SUPPLIED INFORMATION below:

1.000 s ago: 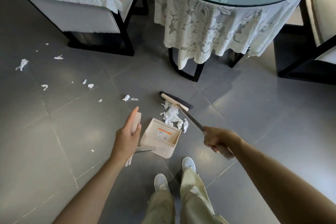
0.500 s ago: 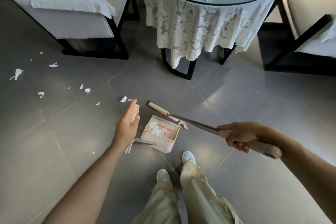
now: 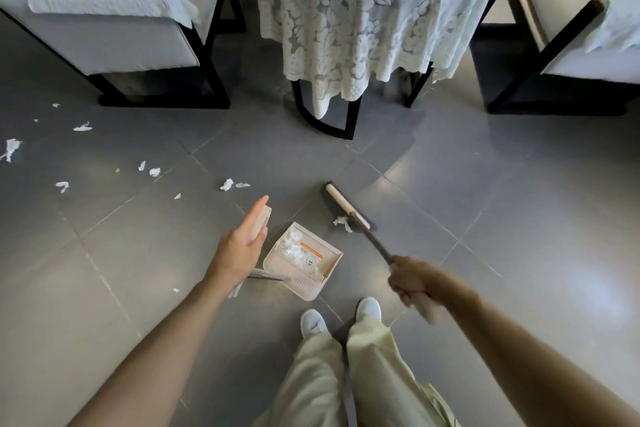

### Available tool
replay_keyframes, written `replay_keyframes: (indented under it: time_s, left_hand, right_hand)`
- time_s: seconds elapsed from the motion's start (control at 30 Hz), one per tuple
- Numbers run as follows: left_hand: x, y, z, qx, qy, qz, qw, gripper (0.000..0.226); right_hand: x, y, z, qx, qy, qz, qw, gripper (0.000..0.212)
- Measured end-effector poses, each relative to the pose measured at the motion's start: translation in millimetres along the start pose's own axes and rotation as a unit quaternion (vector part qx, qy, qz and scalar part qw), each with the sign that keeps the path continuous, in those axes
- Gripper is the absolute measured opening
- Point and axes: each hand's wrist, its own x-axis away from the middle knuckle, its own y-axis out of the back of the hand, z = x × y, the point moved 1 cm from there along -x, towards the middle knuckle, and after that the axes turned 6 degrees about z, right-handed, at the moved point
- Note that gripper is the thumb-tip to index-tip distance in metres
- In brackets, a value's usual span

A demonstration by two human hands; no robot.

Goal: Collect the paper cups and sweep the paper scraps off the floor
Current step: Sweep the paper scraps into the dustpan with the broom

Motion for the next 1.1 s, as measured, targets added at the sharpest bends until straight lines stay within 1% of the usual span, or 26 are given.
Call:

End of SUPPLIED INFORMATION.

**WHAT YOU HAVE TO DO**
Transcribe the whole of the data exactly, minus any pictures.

**ANSWER SECTION**
1.000 s ago: 
0.500 s ago: 
now: 

### Available tool
replay_keyframes, written `replay_keyframes: (indented under it: time_s, left_hand, right_hand)`
- time_s: seconds elapsed from the motion's start (control at 30 Hz), one per tuple
- Numbers run as follows: left_hand: x, y, z, qx, qy, qz, qw, gripper (0.000..0.226); right_hand: x, y, z, qx, qy, qz, qw, gripper (0.000..0.212)
- Measured end-effector poses, each relative to the pose measured at the motion's start: translation in millimetres along the start pose's own axes and rotation as a unit quaternion (vector part qx, qy, qz and scalar part qw), each with the sign that keeps the path continuous, in those axes
- Gripper is the absolute measured opening
- Point and axes: each hand's wrist, its own x-axis away from the middle knuckle, its own y-axis out of the back of the hand, z = x × y, the point moved 1 cm from there along -x, towards the middle knuckle, and after that the axes turned 6 degrees about z, right-handed, at the moved point
- Note that gripper is the thumb-tip to index-tip distance in metres
- In brackets, a value's usual span

A demonstration by two human hands; no robot.

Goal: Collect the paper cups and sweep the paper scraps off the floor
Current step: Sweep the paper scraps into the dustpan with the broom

Motion for the next 1.1 s, as measured, targets added at the sharpest bends until straight lines stay within 1% of the usual span, or 26 are given.
Call:

That's the answer, with nothing more to add.